Samira Asghari (سمیرا اصغری; born 31 March 1994) is a member of the International Olympic Committee for Afghanistan since 2018. Upon her election at the age of 24, Asghari became the first representative from Afghanistan and one of the youngest ever members to join the IOC. Before being selected for the IOC, Asghari played for the Afghanistan women's national basketball team and worked for the Afghanistan National Olympic Committee during the 2010s. With the ANOC, Asghari briefly held the finance director and Deputy Secretary General positions in the early to mid 2010s.

==Early life and education==
On 31 March 1994, Asghari was born in the Jalrez District, Afghanistan. Shortly after her birth, Asghari and her family became war refugees and moved to Iran. Growing up, Asghari played association football and basketball while attending school. For her post-secondary education, Asghari went to Kateb University for a Bachelor of Arts in international relations.

==Career==
During the 2010s, Asghari joined the Afghanistan women's national basketball team and was named captain of the Afghan basketball team. Outside of basketball, Asghari worked for an Afghan agency in women's sports before starting her Olympic career
with the Afghanistan National Olympic Committee. With the NOC, Asghari first held positions in women's sports and international relations. As an executive for the NOC, Asghari held one year positions as finance director and Deputy Secretary General during the early to mid 2010s. During this time period, Asghari joined committees for the Olympic Council of Asia and International Olympic Committee in 2014.
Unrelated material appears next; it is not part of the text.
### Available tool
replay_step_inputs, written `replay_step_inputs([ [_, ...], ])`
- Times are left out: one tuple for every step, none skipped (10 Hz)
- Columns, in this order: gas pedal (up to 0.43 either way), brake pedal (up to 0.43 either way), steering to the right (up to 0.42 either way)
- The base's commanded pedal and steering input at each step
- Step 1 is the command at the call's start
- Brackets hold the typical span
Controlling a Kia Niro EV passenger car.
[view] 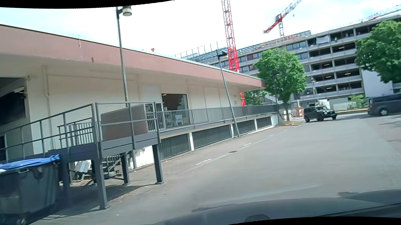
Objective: Follow the waypoints while adhering to traffic rules and regulations
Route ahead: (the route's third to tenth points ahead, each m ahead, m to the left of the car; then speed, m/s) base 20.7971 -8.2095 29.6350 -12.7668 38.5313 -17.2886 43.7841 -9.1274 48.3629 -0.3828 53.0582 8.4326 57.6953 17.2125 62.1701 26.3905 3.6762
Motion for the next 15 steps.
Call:
replay_step_inputs([
  [0.067,0.0,0.368],
  [0.067,0.0,0.369],
  [0.067,0.0,0.368],
  [0.067,0.0,0.368],
  [0.067,0.0,0.369],
  [0.067,0.0,0.368],
  [0.067,0.0,0.368],
  [0.067,0.0,0.367],
  [0.067,0.0,0.361],
  [0.067,0.0,0.349],
  [0.067,0.0,0.329],
  [0.067,0.0,0.293],
  [0.067,0.0,0.235],
  [0.067,0.0,0.173],
  [0.067,0.0,0.133],
])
In 2018, Asghari became the first elected member of the International Olympic Committee from Afghanistan. Her election made Asghari one of the youngest ever members of the IOC when she joined at age 24. As part of the committee, Asghari was selected to join a commission for future winter Olympics in 2019.

Following the Taliban takeover of Afghanistan, it was confirmed that Asghari was living in Europe. Fearful for the safety of her fellow Afghan female athletes, she called on the United States to help them evacuate the country.

==Awards and honors==
In 2019, the Afghanistan Sports Journalists Federation presented Asghari with the Sports Personality of the Year award.